**What to work on:**
Make an exact copy of all the records, one that contains none of the pictures.

Saved entries:

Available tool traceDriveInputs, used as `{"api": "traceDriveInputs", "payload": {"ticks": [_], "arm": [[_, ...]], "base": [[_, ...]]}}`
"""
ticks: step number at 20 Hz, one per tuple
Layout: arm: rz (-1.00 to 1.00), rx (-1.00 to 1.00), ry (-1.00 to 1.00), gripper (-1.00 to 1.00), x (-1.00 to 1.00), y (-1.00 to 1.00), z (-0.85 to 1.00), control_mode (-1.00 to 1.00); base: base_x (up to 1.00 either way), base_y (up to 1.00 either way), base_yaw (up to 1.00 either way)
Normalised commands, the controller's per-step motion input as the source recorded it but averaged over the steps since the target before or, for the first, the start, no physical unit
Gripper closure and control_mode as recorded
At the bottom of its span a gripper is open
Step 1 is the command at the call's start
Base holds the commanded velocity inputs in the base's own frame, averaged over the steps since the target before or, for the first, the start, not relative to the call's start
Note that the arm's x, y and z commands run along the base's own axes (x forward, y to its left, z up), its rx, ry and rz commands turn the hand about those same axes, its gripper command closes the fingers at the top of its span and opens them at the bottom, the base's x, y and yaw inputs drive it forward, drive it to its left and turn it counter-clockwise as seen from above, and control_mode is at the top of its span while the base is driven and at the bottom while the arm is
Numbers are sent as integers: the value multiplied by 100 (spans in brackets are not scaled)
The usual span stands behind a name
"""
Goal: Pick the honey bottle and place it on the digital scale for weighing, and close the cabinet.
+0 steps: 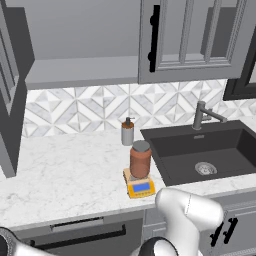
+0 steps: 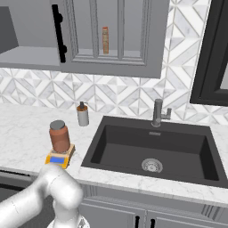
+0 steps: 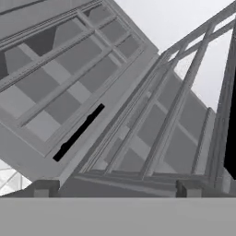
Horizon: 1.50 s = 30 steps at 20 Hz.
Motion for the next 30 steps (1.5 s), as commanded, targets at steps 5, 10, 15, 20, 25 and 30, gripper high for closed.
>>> {"api": "traceDriveInputs", "payload": {"ticks": [5,10,15,20,25,30], "arm": [[0,3,25,-100,99,23,-5,-100],[1,27,26,-100,74,-82,33,-100],[1,39,-6,-100,3,-100,87,-100],[4,47,-2,-100,27,-100,41,-100],[8,41,1,-100,94,-100,4,-100],[6,35,5,-100,100,-100,-52,-100]], "base": [[0,0,0],[0,0,0],[0,0,0],[0,0,0],[0,0,0],[0,0,0]]}}
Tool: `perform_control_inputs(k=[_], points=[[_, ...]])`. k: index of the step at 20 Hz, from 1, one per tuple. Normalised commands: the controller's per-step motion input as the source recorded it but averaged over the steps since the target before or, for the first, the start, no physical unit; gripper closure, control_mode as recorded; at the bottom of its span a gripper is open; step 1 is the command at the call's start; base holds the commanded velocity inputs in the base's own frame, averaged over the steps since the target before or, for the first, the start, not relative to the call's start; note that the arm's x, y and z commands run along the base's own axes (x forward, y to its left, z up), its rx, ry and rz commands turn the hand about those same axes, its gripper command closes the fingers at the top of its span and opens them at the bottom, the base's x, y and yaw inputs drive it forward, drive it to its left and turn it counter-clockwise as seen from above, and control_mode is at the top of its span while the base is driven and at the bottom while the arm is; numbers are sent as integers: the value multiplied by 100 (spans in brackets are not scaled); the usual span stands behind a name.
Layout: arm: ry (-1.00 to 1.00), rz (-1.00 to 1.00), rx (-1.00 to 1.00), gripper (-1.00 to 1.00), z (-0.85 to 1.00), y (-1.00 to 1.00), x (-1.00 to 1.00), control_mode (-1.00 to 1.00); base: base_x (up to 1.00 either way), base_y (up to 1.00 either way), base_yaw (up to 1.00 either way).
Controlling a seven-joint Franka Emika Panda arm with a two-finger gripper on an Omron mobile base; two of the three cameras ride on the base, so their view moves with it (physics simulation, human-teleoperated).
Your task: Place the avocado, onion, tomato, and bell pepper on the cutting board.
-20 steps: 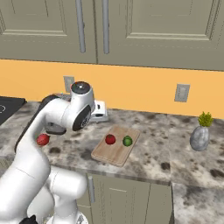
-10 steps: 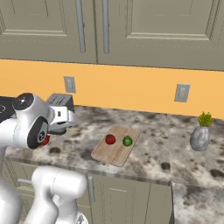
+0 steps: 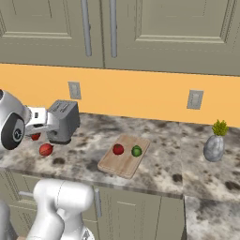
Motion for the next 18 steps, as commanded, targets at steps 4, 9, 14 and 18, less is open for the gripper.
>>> perform_control_inputs(k=[4,9,14,18], points=[[9,1,10,-100,0,44,0,-100,0,0,0],[25,1,20,-100,0,31,0,-100,0,0,0],[4,0,2,-100,0,20,0,-100,0,0,0],[0,0,2,-100,-3,6,1,-100,0,0,0]])
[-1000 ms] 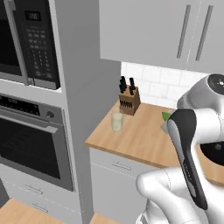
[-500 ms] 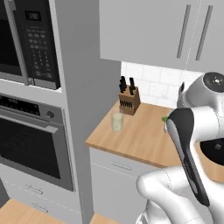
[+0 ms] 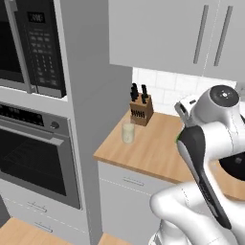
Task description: Grab a lemon wedge from the fridge and one ice cube from the ice bowl, and put them in the glass of lemonade.
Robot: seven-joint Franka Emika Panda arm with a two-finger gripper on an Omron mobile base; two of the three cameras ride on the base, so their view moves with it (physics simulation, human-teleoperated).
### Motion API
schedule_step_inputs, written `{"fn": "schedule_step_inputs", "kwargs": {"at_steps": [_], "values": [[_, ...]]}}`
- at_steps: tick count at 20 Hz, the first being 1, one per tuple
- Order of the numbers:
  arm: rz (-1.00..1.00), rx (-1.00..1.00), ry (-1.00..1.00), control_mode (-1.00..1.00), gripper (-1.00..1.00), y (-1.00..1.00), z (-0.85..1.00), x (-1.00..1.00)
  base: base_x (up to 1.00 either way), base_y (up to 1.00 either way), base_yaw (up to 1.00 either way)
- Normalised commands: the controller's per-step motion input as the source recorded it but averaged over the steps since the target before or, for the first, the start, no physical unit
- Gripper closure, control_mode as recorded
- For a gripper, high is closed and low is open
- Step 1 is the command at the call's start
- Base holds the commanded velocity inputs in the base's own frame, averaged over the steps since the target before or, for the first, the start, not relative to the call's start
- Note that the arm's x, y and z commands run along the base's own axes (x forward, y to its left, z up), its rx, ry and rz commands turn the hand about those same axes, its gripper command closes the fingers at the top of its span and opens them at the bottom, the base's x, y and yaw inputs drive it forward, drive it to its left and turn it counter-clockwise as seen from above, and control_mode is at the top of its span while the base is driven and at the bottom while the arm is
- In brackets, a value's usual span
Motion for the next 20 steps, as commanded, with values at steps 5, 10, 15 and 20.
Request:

**Reply to the task:**
Available tool traceDriveInputs, used as `{"api": "traceDriveInputs", "payload": {"ticks": [_], "arm": [[_, ...]], "base": [[_, ...]]}}`
"""
ticks: step number at 20 Hz, one per tuple
Layout: arm: rz (-1.00 to 1.00), rx (-1.00 to 1.00), ry (-1.00 to 1.00), gripper (-1.00 to 1.00), x (-1.00 to 1.00), y (-1.00 to 1.00), z (-0.85 to 1.00), control_mode (-1.00 to 1.00); base: base_x (up to 1.00 either way), base_y (up to 1.00 either way), base_yaw (up to 1.00 either way)
Normalised commands, the controller's per-step motion input as the source recorded it but averaged over the steps since the target before or, for the first, the start, no physical unit
Gripper closure and control_mode as recorded
At the bottom of its span a gripper is open
Step 1 is the command at the call's start
Base holds the commanded velocity inputs in the base's own frame, averaged over the steps since the target before or, for the first, the start, not relative to the call's start
Note that the arm's x, y and z commands run along the base's own axes (x forward, y to its left, z up), its rx, ry and rz commands turn the hand about those same axes, its gripper command closes the fingers at the top of its span and opens them at the bottom, the base's x, y and yaw inputs drive it forward, drive it to its left and turn it counter-clockwise as seen from above, and control_mode is at the top of its span while the base is driven and at the bottom while the arm is
Numbers are sent as integers: the value multiplied by 100 (spans in brackets are not scaled)
The usual span stands behind a name
"""
Goal: Pick the honey bottle and place it on the digital scale for weighing, and close the cabinet.
+0 steps: 
+0 steps: 
+0 steps: 
Horizon: 1.50 s = 30 steps at 20 Hz.
Motion for the next 30 steps (1.5 s), as commanded, targets at steps 5, 10, 15, 20, 25 and 30, gripper high for closed.
>>> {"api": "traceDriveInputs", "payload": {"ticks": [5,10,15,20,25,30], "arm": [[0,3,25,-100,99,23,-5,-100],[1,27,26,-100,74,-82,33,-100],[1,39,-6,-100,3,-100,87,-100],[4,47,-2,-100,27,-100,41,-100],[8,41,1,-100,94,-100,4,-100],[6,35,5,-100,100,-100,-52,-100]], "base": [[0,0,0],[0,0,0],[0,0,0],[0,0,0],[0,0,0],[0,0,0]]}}
Tool: `perform_control_inputs(k=[_], points=[[_, ...]])`. k: index of the step at 20 Hz, from 1, one per tuple. Normalised commands: the controller's per-step motion input as the source recorded it but averaged over the steps since the target before or, for the first, the start, no physical unit; gripper closure, control_mode as recorded; at the bottom of its span a gripper is open; step 1 is the command at the call's start; base holds the commanded velocity inputs in the base's own frame, averaged over the steps since the target before or, for the first, the start, not relative to the call's start; note that the arm's x, y and z commands run along the base's own axes (x forward, y to its left, z up), its rx, ry and rz commands turn the hand about those same axes, its gripper command closes the fingers at the top of its span and opens them at the bottom, the base's x, y and yaw inputs drive it forward, drive it to its left and turn it counter-clockwise as seen from above, and control_mode is at the top of its span while the base is driven and at the bottom while the arm is; numbers are sent as integers: the value multiplied by 100 (spans in brackets are not scaled); the usual span stands behind a name.
Layout: arm: ry (-1.00 to 1.00), rz (-1.00 to 1.00), rx (-1.00 to 1.00), gripper (-1.00 to 1.00), z (-0.85 to 1.00), y (-1.00 to 1.00), x (-1.00 to 1.00), control_mode (-1.00 to 1.00); base: base_x (up to 1.00 either way), base_y (up to 1.00 either way), base_yaw (up to 1.00 either way).
Controlling a seven-joint Franka Emika Panda arm with a two-finger gripper on an Omron mobile base; two of the three cameras ride on the base, so their view moves with it (physics simulation, human-teleoperated).
Your task: Place the avocado, onion, tomato, and bell pepper on the cutting board.
-20 steps: 
-10 steps: 
+0 steps: 
Motion for the next 18 steps, as commanded, targets at steps 4, 9, 14 and 18, less is open for the gripper.
>>> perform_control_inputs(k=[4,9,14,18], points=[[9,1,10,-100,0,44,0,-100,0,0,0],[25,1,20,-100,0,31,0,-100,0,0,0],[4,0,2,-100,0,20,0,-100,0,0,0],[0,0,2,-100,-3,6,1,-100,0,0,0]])
[-1000 ms] 
[-500 ms] 
[+0 ms] 
Task description: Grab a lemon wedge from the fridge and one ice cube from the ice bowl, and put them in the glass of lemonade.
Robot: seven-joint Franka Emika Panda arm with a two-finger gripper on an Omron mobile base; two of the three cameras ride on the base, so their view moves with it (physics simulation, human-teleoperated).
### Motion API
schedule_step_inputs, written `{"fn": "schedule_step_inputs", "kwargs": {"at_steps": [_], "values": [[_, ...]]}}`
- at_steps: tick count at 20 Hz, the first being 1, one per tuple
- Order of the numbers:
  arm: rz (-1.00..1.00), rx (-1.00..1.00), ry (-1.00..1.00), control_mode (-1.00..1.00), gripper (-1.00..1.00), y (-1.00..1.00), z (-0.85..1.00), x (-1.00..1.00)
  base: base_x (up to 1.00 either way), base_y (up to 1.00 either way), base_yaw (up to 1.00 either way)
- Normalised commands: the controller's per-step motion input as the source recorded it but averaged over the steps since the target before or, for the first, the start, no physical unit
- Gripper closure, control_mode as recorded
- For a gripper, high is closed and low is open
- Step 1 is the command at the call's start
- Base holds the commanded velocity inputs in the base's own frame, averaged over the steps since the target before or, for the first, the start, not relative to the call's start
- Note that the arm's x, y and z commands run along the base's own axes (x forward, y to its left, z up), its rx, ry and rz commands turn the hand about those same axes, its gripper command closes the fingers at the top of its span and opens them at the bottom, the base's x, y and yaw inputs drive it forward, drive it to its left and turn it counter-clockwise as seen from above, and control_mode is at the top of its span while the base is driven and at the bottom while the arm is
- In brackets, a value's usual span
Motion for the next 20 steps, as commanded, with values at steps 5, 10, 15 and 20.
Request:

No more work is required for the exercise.